出水(市)(読み)いずみ

日本大百科全書(ニッポニカ) 「出水(市)」の意味・わかりやすい解説

出水(市)
いずみ

鹿児島県北西部、熊本県境に位置する市。1954年(昭和29)出水町と米ノ津(こめのつ)町が合併して市制施行。同年大川内(おおかわうち)村を編入。2006年(平成18)出水郡野田町(のだちょう)、高尾野町(たかおのちょう)を合併。南は出水山地、北は八代海(やつしろかい)に臨み、三角州や干拓地が広がる。JR九州新幹線、肥薩おれんじ鉄道(ひさつおれんじてつどう)、国道3号、328号、447号、504号が通じる。また、南九州西回り自動車道の阿久根(あくね)インターチェンジと出水インターチェンジ間が開通している。

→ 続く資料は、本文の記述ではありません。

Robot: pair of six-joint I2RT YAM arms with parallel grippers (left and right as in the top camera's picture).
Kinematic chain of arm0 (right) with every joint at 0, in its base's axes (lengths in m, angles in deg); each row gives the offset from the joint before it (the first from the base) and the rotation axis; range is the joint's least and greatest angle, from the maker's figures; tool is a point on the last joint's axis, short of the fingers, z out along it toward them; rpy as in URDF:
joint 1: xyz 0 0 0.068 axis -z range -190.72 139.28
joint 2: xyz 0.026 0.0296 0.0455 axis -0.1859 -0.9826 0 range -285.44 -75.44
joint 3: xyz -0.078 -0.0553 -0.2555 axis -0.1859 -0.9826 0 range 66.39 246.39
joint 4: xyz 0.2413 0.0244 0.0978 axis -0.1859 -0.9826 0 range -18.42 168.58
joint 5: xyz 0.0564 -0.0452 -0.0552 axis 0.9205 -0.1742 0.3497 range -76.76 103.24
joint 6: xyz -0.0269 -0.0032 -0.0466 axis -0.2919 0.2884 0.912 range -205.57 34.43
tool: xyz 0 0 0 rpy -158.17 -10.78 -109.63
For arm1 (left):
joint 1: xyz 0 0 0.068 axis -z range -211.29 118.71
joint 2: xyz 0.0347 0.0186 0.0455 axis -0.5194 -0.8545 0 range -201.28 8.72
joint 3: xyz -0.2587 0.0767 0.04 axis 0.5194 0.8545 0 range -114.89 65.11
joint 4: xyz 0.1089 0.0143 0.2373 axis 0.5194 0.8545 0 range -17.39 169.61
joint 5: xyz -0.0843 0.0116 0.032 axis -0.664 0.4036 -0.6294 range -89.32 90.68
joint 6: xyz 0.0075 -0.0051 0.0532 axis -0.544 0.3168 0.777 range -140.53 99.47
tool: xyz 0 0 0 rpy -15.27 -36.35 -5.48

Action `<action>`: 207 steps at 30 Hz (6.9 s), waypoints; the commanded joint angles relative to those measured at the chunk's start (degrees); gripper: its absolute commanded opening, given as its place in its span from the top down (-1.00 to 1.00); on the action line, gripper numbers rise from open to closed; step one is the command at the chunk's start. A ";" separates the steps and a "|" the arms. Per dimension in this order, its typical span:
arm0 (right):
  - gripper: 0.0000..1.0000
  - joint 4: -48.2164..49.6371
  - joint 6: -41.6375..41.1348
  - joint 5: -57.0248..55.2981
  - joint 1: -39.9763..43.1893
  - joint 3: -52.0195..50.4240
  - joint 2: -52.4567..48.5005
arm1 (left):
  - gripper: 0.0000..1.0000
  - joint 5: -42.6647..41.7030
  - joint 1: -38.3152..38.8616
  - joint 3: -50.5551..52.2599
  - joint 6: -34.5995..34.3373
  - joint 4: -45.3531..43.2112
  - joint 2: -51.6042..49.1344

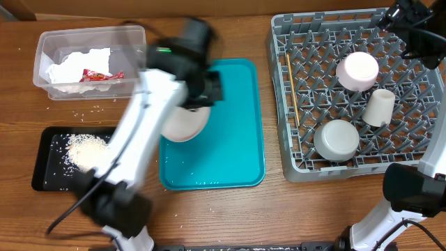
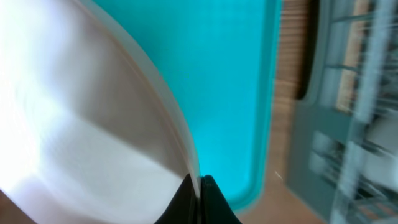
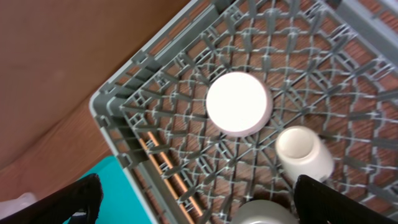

歴史が古く、縄文弥生(やよい)時代の遺跡が多い。古代の書物には出水郡あるいは和泉(いずみ)郡と記されており、加紫久利神社(かしくりじんじゃ)は延喜(えんぎ)式内社。中世、和泉氏領から島津氏領となり、一時(1593~1598)豊臣(とよとみ)秀吉直轄領。肥薩国境に面し重要な位置を占めるため、島津氏は麓(ふもと)(外城(とじょう))を武本に置いたほか、周囲8か所にも設置し、野間(のま)の関所を中心に北辺の防御にあたらせた。麓は武家屋敷の景観をいまも残し、1995年(平成7)12月に重要伝統的建造物群保存地区に選定された。産業はおもに農業で、米、ミカン、タバコ、苗木の栽培に特色があるほか、畜産も盛んである。なお、八代海沿岸の干拓は元禄(げんろく)年間(1688~1704)以降に行われたもので、1965年には干拓地の総面積は約1500ヘクタールに及び、県内有数の穀倉地帯である。水産は沿岸、沖合漁業、ノリの養殖が盛んであり、クルマエビが特産。港は米ノ津川河口の名護(なご)と、藩米の積出し港として栄えた米ノ津がある。干拓地の荒崎一帯はツルの渡来地(ナベヅル、マナヅル、クロヅルなど約1万羽)として有名で、特別天然記念物になっている。また、湯川内(ゆがわち)や白木(しらき)川内などの温泉もある。面積329.98平方キロメートル、人口5万1994(2020)。